* [PROMPT]:
Check each line of the listing, and copy it if it contains the word "every".
═════ DATA SUPPLIED
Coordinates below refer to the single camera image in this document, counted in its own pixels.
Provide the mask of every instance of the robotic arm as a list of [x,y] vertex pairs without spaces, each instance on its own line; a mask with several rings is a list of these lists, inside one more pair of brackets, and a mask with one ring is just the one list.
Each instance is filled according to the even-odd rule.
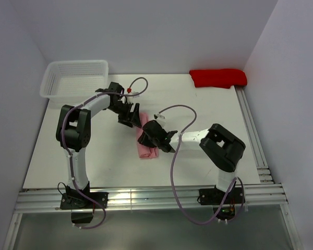
[[[98,92],[110,93],[96,97]],[[86,147],[91,138],[91,119],[100,111],[110,109],[118,114],[118,122],[129,127],[141,128],[139,118],[139,103],[136,103],[133,111],[133,103],[122,102],[122,96],[113,93],[123,93],[124,88],[115,82],[111,82],[108,89],[99,89],[95,94],[95,98],[83,106],[83,108],[75,109],[69,116],[66,127],[63,128],[63,123],[67,113],[74,108],[74,106],[64,105],[59,116],[58,126],[56,130],[56,139],[63,146],[61,137],[64,129],[64,140],[70,153],[67,150],[65,155],[67,158],[72,157],[72,166],[68,160],[68,172],[75,174],[74,180],[79,190],[86,196],[90,195],[89,180],[86,174]],[[85,207],[90,201],[83,198],[77,191],[73,184],[72,177],[69,178],[66,185],[67,202],[73,203],[77,207]]]
[[[85,152],[91,137],[91,118],[98,112],[109,109],[118,114],[118,122],[129,127],[141,128],[139,118],[139,103],[133,108],[133,103],[127,99],[122,101],[124,88],[115,82],[111,82],[108,89],[99,89],[95,97],[88,99],[83,105],[64,105],[59,116],[56,130],[56,139],[61,147],[65,148],[68,160],[68,172],[74,173],[70,176],[66,185],[66,203],[73,208],[86,208],[91,202],[84,198],[90,197],[90,185],[86,174]],[[67,114],[68,120],[63,127]],[[179,143],[180,133],[178,131],[166,132],[159,123],[158,116],[147,122],[143,127],[143,134],[138,142],[148,147],[158,147],[166,153],[174,153]],[[235,170],[238,161],[242,158],[245,144],[219,124],[213,124],[211,128],[186,132],[182,134],[180,150],[203,150],[219,169],[216,188],[225,194],[227,188],[235,177]]]
[[[138,142],[148,147],[158,147],[163,152],[175,152],[179,135],[177,131],[166,132],[156,120],[147,122],[143,127],[144,133]],[[226,192],[235,178],[235,170],[242,158],[246,145],[220,124],[211,128],[182,134],[180,150],[203,150],[218,167],[216,188]]]

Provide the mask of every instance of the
══════════
* [THE ANSWER]:
Provide the mask of every instance of the robotic arm as a list of [x,y] vertex pairs without spaces, each instance on its own line; a mask with several rings is a list of these lists, inside one more pair of brackets, and a mask with one ring is just the one list.
Provide the mask of every instance of the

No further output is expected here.